▶ Work order
For this exercise, set down all the records exactly as given.
*** Input data ***
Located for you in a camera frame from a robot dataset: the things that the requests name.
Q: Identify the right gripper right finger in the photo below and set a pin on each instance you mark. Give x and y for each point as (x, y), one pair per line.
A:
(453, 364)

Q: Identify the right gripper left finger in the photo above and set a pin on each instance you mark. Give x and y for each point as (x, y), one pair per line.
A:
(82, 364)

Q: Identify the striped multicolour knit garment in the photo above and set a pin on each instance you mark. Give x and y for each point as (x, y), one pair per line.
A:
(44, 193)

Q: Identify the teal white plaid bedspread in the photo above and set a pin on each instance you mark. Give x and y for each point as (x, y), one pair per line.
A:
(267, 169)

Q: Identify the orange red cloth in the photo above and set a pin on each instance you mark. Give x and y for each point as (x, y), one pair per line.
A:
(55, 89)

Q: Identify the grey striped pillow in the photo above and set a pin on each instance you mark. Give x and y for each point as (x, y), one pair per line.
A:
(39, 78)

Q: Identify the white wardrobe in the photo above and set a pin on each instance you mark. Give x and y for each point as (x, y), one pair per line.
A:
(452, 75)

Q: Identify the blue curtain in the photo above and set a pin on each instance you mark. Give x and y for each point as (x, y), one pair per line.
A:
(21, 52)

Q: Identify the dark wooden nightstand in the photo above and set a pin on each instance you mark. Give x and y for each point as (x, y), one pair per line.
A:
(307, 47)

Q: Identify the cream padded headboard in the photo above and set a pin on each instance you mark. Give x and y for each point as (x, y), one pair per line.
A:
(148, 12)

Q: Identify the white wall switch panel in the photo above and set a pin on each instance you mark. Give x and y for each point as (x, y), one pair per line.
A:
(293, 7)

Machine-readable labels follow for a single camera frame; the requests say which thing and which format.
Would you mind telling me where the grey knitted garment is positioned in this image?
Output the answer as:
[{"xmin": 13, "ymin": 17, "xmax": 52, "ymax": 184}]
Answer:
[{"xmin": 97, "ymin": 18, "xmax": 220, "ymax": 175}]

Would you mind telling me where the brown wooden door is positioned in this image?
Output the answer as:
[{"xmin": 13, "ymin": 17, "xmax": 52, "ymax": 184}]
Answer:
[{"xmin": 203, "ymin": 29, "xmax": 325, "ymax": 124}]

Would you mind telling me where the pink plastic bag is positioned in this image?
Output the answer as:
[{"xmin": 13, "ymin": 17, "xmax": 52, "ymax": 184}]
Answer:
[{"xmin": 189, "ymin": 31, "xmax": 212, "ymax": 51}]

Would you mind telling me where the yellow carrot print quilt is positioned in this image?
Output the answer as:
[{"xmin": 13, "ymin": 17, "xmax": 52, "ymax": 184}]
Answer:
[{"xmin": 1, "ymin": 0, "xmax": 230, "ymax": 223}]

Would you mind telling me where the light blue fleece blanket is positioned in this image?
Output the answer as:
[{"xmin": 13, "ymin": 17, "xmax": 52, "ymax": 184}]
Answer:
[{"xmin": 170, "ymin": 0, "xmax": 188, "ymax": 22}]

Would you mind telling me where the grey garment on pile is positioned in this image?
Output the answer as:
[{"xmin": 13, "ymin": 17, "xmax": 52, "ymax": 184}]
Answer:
*** End of Input data ***
▶ Result of this exercise
Located for you in a camera frame from a robot dataset: the things that the requests name.
Q: Identify the right gripper right finger in the photo below and set a pin on each instance you mark. Give x and y for each point as (x, y), one pair per line.
A:
(453, 364)

Q: Identify the right gripper left finger in the photo above and set a pin on each instance you mark. Give x and y for each point as (x, y), one pair per line.
A:
(82, 364)

Q: Identify the striped multicolour knit garment in the photo above and set a pin on each instance you mark. Give x and y for each point as (x, y), one pair per line.
A:
(44, 193)

Q: Identify the teal white plaid bedspread in the photo above and set a pin on each instance you mark. Give x and y for each point as (x, y), one pair per line.
A:
(267, 169)

Q: Identify the orange red cloth in the photo above and set a pin on each instance you mark. Give x and y for each point as (x, y), one pair per line.
A:
(55, 89)

Q: Identify the grey striped pillow in the photo above and set a pin on each instance you mark. Give x and y for each point as (x, y), one pair per line.
A:
(39, 78)

Q: Identify the white wardrobe in the photo above and set a pin on each instance you mark. Give x and y for each point as (x, y), one pair per line.
A:
(452, 75)

Q: Identify the blue curtain in the photo above and set a pin on each instance you mark. Give x and y for each point as (x, y), one pair per line.
A:
(21, 52)

Q: Identify the dark wooden nightstand in the photo above and set a pin on each instance you mark. Give x and y for each point as (x, y), one pair per line.
A:
(307, 47)

Q: Identify the cream padded headboard in the photo above and set a pin on each instance you mark. Give x and y for each point as (x, y), one pair per line.
A:
(148, 12)

Q: Identify the white wall switch panel in the photo above and set a pin on each instance you mark. Give x and y for each point as (x, y), one pair per line.
A:
(293, 7)

Machine-readable labels follow for a single camera frame; the requests say which thing and which format.
Would you mind telling me where the grey knitted garment is positioned in this image?
Output the answer as:
[{"xmin": 13, "ymin": 17, "xmax": 52, "ymax": 184}]
Answer:
[{"xmin": 97, "ymin": 18, "xmax": 220, "ymax": 175}]

Would you mind telling me where the brown wooden door is positioned in this image?
Output the answer as:
[{"xmin": 13, "ymin": 17, "xmax": 52, "ymax": 184}]
Answer:
[{"xmin": 203, "ymin": 29, "xmax": 325, "ymax": 124}]

Would you mind telling me where the pink plastic bag is positioned in this image?
Output the answer as:
[{"xmin": 13, "ymin": 17, "xmax": 52, "ymax": 184}]
Answer:
[{"xmin": 189, "ymin": 31, "xmax": 212, "ymax": 51}]

Would you mind telling me where the yellow carrot print quilt is positioned in this image?
Output the answer as:
[{"xmin": 13, "ymin": 17, "xmax": 52, "ymax": 184}]
Answer:
[{"xmin": 1, "ymin": 0, "xmax": 230, "ymax": 223}]

Would you mind telling me where the light blue fleece blanket is positioned in this image?
Output the answer as:
[{"xmin": 13, "ymin": 17, "xmax": 52, "ymax": 184}]
Answer:
[{"xmin": 170, "ymin": 0, "xmax": 188, "ymax": 22}]

Would you mind telling me where the grey garment on pile is positioned in this image?
Output the answer as:
[{"xmin": 13, "ymin": 17, "xmax": 52, "ymax": 184}]
Answer:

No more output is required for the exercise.